PROMPT - Nothing but a number is wanted here: the tally of lines in the material below that include "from".

PROVIDED MATERIAL -

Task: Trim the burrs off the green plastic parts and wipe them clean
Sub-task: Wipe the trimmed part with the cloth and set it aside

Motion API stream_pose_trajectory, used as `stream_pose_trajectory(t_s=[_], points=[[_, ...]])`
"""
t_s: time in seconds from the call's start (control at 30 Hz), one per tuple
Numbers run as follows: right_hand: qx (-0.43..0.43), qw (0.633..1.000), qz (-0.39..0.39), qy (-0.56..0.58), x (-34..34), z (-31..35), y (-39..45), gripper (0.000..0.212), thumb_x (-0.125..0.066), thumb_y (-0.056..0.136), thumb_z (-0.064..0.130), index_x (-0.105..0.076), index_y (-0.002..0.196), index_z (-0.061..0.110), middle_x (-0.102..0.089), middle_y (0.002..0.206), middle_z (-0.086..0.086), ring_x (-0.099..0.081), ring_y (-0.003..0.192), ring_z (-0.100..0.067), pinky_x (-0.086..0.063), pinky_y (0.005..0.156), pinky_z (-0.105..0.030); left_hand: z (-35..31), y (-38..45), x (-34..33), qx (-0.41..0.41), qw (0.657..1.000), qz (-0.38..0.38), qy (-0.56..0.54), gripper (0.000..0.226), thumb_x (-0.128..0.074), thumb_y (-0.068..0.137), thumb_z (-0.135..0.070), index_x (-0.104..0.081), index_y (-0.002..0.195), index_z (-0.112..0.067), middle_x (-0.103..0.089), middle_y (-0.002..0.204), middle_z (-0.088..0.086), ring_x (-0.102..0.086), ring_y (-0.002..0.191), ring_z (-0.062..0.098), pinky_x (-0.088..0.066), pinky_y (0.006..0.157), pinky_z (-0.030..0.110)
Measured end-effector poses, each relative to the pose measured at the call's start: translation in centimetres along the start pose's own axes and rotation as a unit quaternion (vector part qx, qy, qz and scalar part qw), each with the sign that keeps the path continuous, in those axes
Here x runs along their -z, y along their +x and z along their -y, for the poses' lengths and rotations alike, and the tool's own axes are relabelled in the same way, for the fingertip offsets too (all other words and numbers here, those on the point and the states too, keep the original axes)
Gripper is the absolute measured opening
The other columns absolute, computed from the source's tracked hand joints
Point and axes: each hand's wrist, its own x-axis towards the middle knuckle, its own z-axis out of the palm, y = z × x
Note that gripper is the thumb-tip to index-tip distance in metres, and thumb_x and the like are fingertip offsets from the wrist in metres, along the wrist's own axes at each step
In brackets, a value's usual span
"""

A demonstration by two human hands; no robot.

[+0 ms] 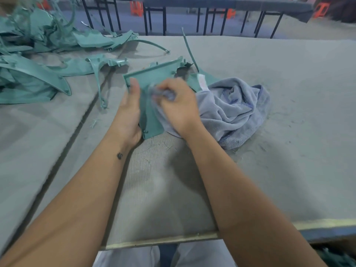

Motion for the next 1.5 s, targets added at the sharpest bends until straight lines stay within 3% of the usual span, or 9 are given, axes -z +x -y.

ANSWER BELOW - 3